## Task item
Wherever a picture appears in the listing below, leave it out and reproduce the rest exactly.

## Supplied material
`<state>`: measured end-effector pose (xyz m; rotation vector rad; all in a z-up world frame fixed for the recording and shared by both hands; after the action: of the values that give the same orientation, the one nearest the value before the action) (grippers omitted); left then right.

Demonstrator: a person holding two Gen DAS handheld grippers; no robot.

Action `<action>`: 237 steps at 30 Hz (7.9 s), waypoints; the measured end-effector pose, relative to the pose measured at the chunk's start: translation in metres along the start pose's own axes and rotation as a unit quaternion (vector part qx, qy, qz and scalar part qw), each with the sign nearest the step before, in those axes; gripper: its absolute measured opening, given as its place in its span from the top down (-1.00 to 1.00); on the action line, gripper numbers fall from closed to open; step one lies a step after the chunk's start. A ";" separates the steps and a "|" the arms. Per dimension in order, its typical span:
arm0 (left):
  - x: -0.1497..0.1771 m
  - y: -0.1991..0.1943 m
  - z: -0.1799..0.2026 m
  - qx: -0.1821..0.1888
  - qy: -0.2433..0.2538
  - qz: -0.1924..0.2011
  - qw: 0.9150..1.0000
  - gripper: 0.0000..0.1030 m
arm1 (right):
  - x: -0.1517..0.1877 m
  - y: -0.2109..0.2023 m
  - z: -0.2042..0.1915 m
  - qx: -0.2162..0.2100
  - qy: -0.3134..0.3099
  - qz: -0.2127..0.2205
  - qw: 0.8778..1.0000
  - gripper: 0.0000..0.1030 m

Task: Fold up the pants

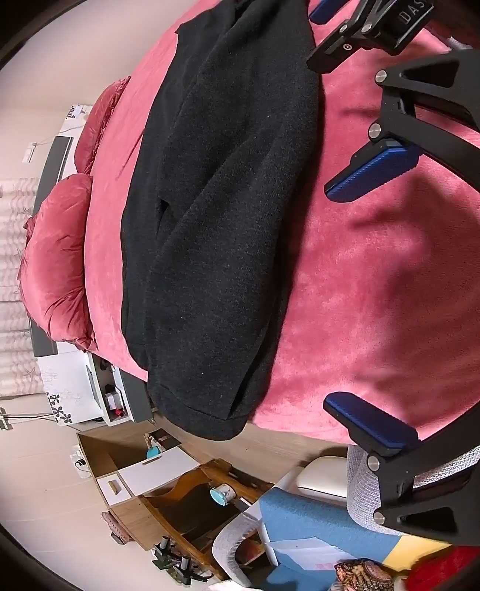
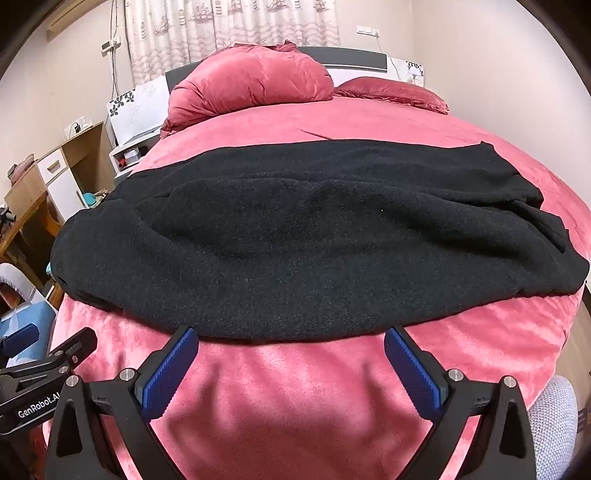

## Solution for this exercise
`<state>`: measured end-effector pose (xyz m; rotation vector rad; all in a z-up world frame fixed for the recording and shared by both hands; after the action: of the values that give the same orientation, the one nearest the value before the action) (grippers omitted); left then right.

Demonstrator: a person holding two Gen DAS handheld grippers; no robot.

Action `<action>`: 237 steps at 30 Hz (7.9 s), waypoints; the measured end-effector pose, relative to the pose measured at the chunk's start: translation in metres along the start pose's own axes and rotation as a unit quaternion (vector part qx, qy, qz and scalar part qw), each with the sign nearest the step before, in those axes; gripper: its absolute measured opening, given as its place in its span from the top down (-1.00 to 1.00); on the action line, gripper numbers fall from closed to open; step one lies a step after the chunk's start. A ";" separates the steps and a "|" the arms. Per dimension in order, its typical span:
arm0 (left):
  - x: -0.1497..0.1771 m
  - y: -0.1991..0.1943 m
  - z: -0.1799..0.2026 m
  - qx: -0.1821..0.1888
  - qy: -0.2433..0.2538
  - qz: -0.1924..0.2011
  - qw: 0.9150..1.0000
  - gripper: 0.0000..0.1030 m
arm1 (right):
  - x: -0.1517..0.1877 m
  - y: -0.2109..0.2023 m
  - z: -0.2042..0.1915 m
  - qx: -0.2162..0.2100
  - qy: -0.3134..0.3099
  - qz: -0.2127..0.2205
  - qw: 0.8778..1.0000
  - gripper: 0.0000..0.1030 m

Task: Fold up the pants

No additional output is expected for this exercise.